__Required work__
Every line of the material that includes the word "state" is to be shown.

Start of Block

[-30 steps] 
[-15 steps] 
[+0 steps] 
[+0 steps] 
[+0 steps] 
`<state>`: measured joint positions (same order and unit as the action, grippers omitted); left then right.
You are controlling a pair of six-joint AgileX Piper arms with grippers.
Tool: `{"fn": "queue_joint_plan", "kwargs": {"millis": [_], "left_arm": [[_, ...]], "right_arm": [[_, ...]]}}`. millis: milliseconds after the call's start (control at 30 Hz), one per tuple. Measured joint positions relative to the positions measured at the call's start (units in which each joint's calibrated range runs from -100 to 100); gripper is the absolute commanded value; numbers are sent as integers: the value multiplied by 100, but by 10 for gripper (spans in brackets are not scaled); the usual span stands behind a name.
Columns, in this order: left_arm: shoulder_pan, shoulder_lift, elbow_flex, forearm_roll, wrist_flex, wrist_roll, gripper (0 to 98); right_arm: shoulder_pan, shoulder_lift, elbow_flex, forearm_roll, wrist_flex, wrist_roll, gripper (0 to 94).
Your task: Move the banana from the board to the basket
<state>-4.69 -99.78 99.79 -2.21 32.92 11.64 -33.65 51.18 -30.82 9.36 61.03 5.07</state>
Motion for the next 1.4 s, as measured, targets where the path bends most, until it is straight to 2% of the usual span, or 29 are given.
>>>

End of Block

__Solution__
`<state>`: measured joint positions (same order and unit as the action, grippers omitted); left then right.
<state>-4.69 -99.78 99.79 -2.21 32.92 11.64 -33.65 51.18 -30.82 9.36 61.03 5.07</state>

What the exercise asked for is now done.